* **ABOUT THIS TASK**
Retype, word for word, each line between the lines holding "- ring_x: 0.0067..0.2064" and "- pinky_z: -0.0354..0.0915", inclusive, and leave the rest of the data alone.

____

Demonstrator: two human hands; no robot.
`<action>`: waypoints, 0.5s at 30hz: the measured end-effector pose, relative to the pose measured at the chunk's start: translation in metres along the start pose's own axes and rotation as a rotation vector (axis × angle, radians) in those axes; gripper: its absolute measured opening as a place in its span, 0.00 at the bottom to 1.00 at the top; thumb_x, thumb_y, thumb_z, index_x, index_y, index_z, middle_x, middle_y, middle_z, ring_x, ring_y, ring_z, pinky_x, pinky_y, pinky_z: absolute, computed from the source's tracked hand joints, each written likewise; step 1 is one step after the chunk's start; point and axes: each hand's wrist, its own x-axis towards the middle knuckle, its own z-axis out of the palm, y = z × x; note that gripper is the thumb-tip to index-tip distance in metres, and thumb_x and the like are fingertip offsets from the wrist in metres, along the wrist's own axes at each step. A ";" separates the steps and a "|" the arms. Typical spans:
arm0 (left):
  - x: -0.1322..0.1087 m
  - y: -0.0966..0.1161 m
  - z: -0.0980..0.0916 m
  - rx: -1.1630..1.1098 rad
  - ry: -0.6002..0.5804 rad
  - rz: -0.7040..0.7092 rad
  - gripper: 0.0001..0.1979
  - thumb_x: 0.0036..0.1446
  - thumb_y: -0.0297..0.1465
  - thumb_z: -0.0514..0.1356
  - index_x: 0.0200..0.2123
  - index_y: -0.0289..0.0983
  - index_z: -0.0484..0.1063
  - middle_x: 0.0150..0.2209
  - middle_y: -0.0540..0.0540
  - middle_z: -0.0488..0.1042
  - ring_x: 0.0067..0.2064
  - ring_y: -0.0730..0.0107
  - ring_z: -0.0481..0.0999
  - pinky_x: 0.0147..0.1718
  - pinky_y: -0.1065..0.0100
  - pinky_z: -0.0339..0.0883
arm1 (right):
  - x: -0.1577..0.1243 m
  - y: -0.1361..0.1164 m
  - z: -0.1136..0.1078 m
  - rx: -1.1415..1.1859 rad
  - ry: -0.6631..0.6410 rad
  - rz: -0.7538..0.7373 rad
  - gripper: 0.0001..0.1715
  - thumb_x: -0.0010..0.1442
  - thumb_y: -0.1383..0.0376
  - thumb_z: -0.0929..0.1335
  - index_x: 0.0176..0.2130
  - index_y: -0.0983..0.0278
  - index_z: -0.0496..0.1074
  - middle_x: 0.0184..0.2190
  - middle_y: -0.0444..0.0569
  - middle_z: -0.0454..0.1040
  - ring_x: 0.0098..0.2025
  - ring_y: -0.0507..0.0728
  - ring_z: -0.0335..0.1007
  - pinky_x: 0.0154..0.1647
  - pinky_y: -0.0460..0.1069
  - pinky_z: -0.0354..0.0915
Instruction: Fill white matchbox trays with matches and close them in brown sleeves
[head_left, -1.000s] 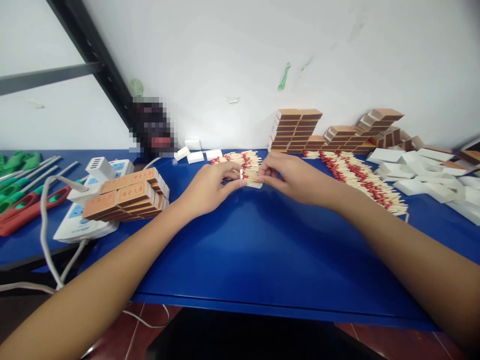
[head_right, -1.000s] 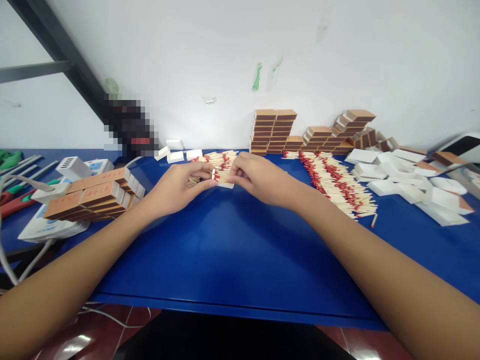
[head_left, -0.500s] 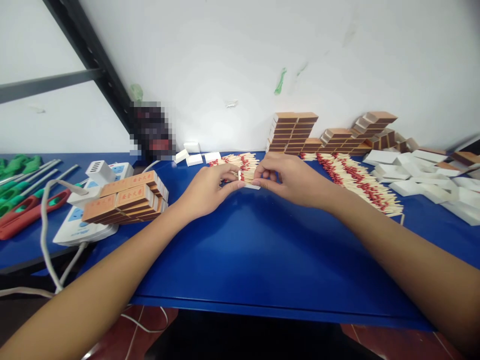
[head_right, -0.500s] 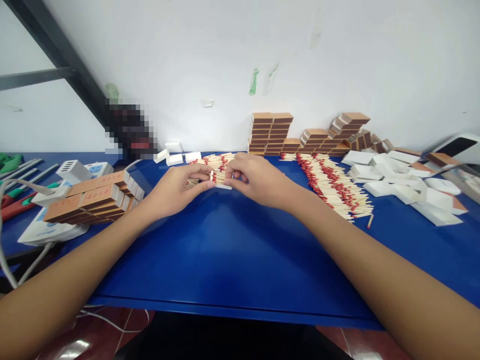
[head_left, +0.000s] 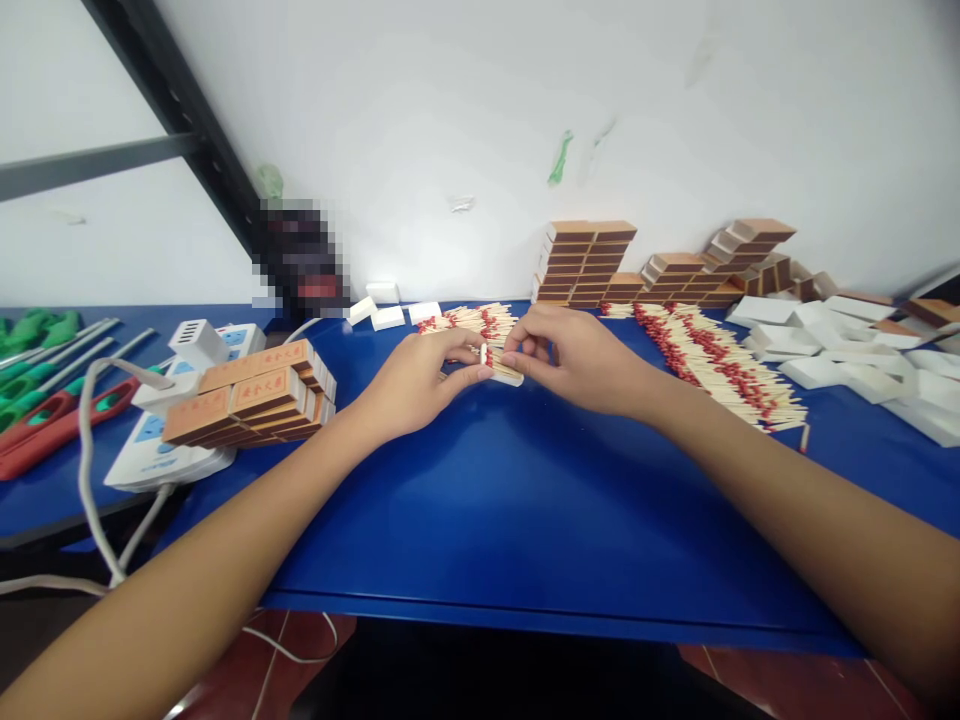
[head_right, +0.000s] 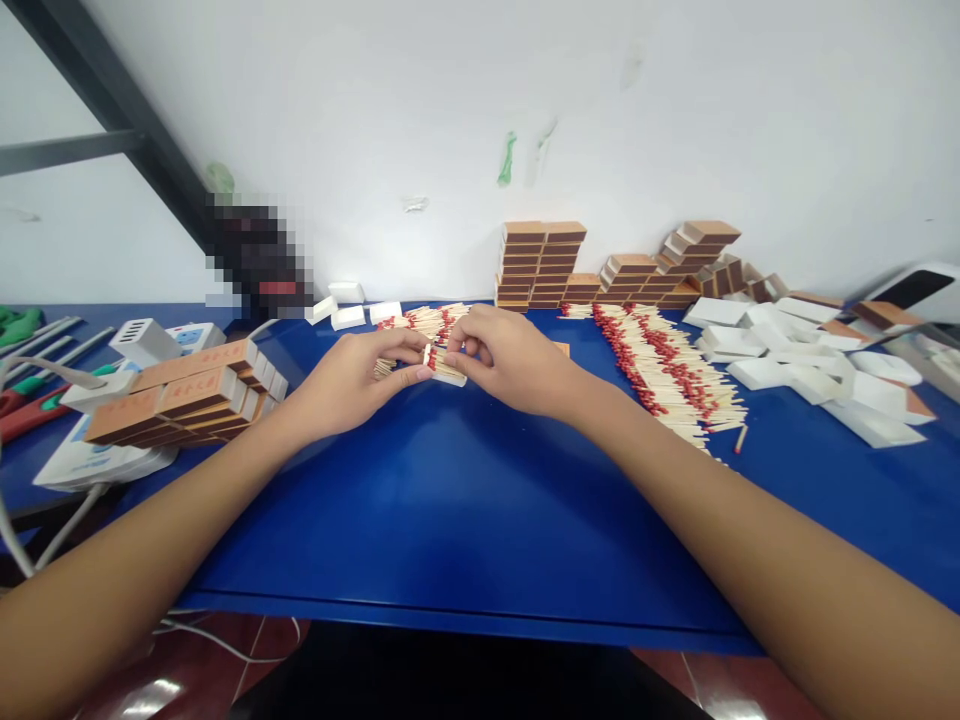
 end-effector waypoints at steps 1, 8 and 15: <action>0.000 0.000 0.000 -0.001 0.000 -0.002 0.11 0.70 0.39 0.66 0.50 0.40 0.79 0.50 0.46 0.88 0.53 0.55 0.87 0.54 0.59 0.74 | 0.000 0.000 0.000 -0.007 -0.016 0.002 0.09 0.70 0.61 0.70 0.37 0.62 0.76 0.34 0.49 0.74 0.35 0.57 0.69 0.38 0.52 0.62; 0.000 0.001 0.001 -0.002 -0.027 -0.029 0.12 0.69 0.39 0.67 0.52 0.40 0.80 0.53 0.44 0.87 0.55 0.54 0.86 0.57 0.57 0.74 | -0.002 0.003 0.003 -0.079 -0.039 -0.013 0.08 0.70 0.62 0.69 0.38 0.62 0.74 0.37 0.52 0.74 0.38 0.58 0.70 0.40 0.52 0.62; -0.001 0.003 0.001 -0.021 -0.048 -0.018 0.11 0.70 0.38 0.65 0.52 0.41 0.80 0.53 0.43 0.87 0.55 0.54 0.86 0.59 0.55 0.74 | -0.003 0.000 0.002 -0.050 -0.007 -0.094 0.08 0.70 0.65 0.68 0.44 0.60 0.79 0.36 0.50 0.73 0.37 0.58 0.69 0.40 0.52 0.63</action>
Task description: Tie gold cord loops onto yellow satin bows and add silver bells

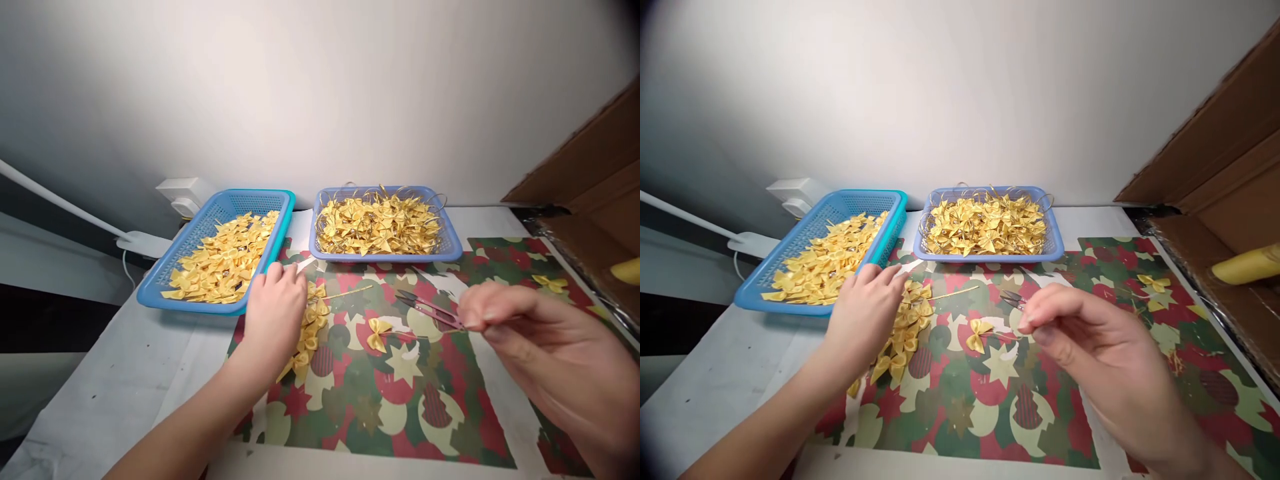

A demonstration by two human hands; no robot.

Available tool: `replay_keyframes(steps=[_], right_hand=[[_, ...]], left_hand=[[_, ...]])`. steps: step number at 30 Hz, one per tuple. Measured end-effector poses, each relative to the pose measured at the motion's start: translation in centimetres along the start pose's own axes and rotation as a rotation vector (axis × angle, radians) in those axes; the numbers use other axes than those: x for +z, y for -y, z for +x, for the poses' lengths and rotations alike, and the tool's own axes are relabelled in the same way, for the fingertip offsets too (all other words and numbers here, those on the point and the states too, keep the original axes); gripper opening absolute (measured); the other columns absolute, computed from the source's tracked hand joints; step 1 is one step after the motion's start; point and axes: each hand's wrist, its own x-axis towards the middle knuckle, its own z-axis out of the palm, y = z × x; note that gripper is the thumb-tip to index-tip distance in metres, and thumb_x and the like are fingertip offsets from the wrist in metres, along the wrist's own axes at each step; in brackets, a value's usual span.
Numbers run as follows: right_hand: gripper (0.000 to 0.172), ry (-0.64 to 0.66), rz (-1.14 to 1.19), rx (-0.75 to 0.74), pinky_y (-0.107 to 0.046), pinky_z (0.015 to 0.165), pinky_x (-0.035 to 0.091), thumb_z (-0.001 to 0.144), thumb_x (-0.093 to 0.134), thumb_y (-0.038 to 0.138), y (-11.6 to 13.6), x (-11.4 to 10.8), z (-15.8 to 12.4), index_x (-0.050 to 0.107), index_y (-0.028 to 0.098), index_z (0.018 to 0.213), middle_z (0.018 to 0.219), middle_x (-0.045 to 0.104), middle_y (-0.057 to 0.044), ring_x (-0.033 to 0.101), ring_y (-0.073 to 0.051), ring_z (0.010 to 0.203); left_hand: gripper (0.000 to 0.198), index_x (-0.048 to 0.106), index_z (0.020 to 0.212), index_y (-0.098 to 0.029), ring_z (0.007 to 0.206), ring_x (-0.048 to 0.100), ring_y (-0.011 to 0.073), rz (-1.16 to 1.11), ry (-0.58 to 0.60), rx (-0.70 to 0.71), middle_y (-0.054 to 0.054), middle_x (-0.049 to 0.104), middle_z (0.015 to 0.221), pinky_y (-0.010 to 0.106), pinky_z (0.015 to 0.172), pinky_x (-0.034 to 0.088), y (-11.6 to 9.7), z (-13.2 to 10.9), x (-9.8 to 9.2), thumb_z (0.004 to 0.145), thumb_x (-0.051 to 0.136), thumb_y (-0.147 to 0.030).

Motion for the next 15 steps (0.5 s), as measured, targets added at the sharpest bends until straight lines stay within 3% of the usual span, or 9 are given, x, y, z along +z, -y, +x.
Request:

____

* **EXERCISE SOLUTION**
  - ring_x: 0.0067..0.2064
  - ring_y: -0.0730..0.0107
  - ring_z: -0.0481..0.0999
  - pinky_x: 0.0147..0.1718
  - pinky_y: -0.1065..0.0100
  - pinky_z: -0.0339..0.0883
arm1 (right):
  - x: -0.1577..0.1243 m
  - y: -0.1361..0.1164 m
  - z: -0.1136..0.1078 m
  - rx: -1.1415..1.1859 rad
  - ry: -0.6631..0.6410 rad
  - rz: -0.7538..0.7373 rad
  - gripper: 0.0001..0.1715
  - thumb_x: -0.0010..0.1442
  - thumb_y: -0.1383..0.0376
  - thumb_z: -0.0929..0.1335
  - index_x: 0.0176..0.2130
  - index_y: -0.0983..0.0278
  - index_z: -0.0496..0.1074
  - middle_x: 0.0184..0.2190
  - middle_y: -0.0444..0.0569
  - middle_z: -0.0454..0.1040
  - ring_x: 0.0098..0.2025
  - ring_y: -0.0507..0.0728
  - ring_z: -0.0335..0.1007
  - pinky_x: 0.0154..0.1647
  - pinky_y: -0.0460..0.1069
  - pinky_z: -0.0354..0.0915

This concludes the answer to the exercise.